* REQUIRED ACTION *
Your task is to output every record exactly as it is given.

═══ EXTRACTED DATA

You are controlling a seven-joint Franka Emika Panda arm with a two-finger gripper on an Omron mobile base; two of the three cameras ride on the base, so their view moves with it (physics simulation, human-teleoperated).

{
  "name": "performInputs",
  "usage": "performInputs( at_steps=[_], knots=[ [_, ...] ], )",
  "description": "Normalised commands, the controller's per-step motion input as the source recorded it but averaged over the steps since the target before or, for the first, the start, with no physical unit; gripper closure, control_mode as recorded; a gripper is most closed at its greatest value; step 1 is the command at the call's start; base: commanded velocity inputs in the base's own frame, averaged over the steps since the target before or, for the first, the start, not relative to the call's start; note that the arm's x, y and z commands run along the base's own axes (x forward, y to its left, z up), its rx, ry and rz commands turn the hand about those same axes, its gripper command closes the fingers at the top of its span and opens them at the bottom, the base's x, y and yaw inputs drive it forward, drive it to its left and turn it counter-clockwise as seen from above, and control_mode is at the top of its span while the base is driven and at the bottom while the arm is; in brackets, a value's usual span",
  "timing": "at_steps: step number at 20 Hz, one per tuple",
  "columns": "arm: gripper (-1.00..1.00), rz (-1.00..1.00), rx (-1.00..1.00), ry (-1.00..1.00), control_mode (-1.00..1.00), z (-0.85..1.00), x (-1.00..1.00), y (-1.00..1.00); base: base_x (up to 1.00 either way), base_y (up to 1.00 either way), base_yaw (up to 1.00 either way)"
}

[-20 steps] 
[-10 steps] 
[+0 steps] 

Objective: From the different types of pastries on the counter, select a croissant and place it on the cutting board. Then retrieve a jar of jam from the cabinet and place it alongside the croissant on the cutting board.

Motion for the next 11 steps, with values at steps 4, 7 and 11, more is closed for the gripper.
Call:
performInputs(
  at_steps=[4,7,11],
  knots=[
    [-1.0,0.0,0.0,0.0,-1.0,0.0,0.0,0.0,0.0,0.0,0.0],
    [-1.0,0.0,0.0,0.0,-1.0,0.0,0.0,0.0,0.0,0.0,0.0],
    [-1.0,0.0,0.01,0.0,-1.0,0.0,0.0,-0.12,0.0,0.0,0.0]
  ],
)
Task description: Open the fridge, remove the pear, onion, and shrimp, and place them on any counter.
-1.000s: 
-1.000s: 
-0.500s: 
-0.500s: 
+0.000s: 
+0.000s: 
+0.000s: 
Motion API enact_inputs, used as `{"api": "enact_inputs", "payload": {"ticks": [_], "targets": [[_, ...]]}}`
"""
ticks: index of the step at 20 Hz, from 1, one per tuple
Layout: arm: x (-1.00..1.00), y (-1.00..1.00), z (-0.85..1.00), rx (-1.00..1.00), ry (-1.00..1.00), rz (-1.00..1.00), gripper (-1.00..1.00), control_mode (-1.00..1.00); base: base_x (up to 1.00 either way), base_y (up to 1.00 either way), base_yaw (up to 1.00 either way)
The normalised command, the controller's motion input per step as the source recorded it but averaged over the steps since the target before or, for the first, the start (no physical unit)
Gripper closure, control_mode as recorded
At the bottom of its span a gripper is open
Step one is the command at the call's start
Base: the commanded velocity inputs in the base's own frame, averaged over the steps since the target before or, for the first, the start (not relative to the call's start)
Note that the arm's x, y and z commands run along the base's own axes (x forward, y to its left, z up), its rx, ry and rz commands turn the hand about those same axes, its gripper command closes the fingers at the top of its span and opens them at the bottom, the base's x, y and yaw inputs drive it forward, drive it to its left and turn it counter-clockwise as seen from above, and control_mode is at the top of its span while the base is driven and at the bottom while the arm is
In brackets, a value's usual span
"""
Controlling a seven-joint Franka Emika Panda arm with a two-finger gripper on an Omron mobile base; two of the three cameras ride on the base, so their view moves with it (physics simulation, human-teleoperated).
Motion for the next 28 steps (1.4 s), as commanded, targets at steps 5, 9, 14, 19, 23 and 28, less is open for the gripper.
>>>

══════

* EXERCISE OUTPUT *
You are controlling a seven-joint Franka Emika Panda arm with a two-finger gripper on an Omron mobile base; two of the three cameras ride on the base, so their view moves with it (physics simulation, human-teleoperated).

{
  "name": "performInputs",
  "usage": "performInputs( at_steps=[_], knots=[ [_, ...] ], )",
  "description": "Normalised commands, the controller's per-step motion input as the source recorded it but averaged over the steps since the target before or, for the first, the start, with no physical unit; gripper closure, control_mode as recorded; a gripper is most closed at its greatest value; step 1 is the command at the call's start; base: commanded velocity inputs in the base's own frame, averaged over the steps since the target before or, for the first, the start, not relative to the call's start; note that the arm's x, y and z commands run along the base's own axes (x forward, y to its left, z up), its rx, ry and rz commands turn the hand about those same axes, its gripper command closes the fingers at the top of its span and opens them at the bottom, the base's x, y and yaw inputs drive it forward, drive it to its left and turn it counter-clockwise as seen from above, and control_mode is at the top of its span while the base is driven and at the bottom while the arm is; in brackets, a value's usual span",
  "timing": "at_steps: step number at 20 Hz, one per tuple",
  "columns": "arm: gripper (-1.00..1.00), rz (-1.00..1.00), rx (-1.00..1.00), ry (-1.00..1.00), control_mode (-1.00..1.00), z (-0.85..1.00), x (-1.00..1.00), y (-1.00..1.00); base: base_x (up to 1.00 either way), base_y (up to 1.00 either way), base_yaw (up to 1.00 either way)"
}

[-20 steps] 
[-10 steps] 
[+0 steps] 

Objective: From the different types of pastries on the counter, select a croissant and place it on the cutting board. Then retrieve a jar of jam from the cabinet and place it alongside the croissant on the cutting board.

Motion for the next 11 steps, with values at steps 4, 7 and 11, more is closed for the gripper.
Call:
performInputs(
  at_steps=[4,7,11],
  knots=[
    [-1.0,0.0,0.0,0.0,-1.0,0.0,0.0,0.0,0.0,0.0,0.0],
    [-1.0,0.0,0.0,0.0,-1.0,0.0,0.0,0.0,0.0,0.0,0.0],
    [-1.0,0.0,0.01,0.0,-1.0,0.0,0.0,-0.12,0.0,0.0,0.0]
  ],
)
Task description: Open the fridge, remove the pear, onion, and shrimp, and place them on any counter.
-1.000s: 
-1.000s: 
-0.500s: 
-0.500s: 
+0.000s: 
+0.000s: 
+0.000s: 
Motion API enact_inputs, used as `{"api": "enact_inputs", "payload": {"ticks": [_], "targets": [[_, ...]]}}`
"""
ticks: index of the step at 20 Hz, from 1, one per tuple
Layout: arm: x (-1.00..1.00), y (-1.00..1.00), z (-0.85..1.00), rx (-1.00..1.00), ry (-1.00..1.00), rz (-1.00..1.00), gripper (-1.00..1.00), control_mode (-1.00..1.00); base: base_x (up to 1.00 either way), base_y (up to 1.00 either way), base_yaw (up to 1.00 either way)
The normalised command, the controller's motion input per step as the source recorded it but averaged over the steps since the target before or, for the first, the start (no physical unit)
Gripper closure, control_mode as recorded
At the bottom of its span a gripper is open
Step one is the command at the call's start
Base: the commanded velocity inputs in the base's own frame, averaged over the steps since the target before or, for the first, the start (not relative to the call's start)
Note that the arm's x, y and z commands run along the base's own axes (x forward, y to its left, z up), its rx, ry and rz commands turn the hand about those same axes, its gripper command closes the fingers at the top of its span and opens them at the bottom, the base's x, y and yaw inputs drive it forward, drive it to its left and turn it counter-clockwise as seen from above, and control_mode is at the top of its span while the base is driven and at the bottom while the arm is
In brackets, a value's usual span
"""
Controlling a seven-joint Franka Emika Panda arm with a two-finger gripper on an Omron mobile base; two of the three cameras ride on the base, so their view moves with it (physics simulation, human-teleoperated).
Motion for the next 28 steps (1.4 s), as commanded, targets at steps 5, 9, 14, 19, 23 and 28, less is open for the gripper.
>>>

No further answer is expected.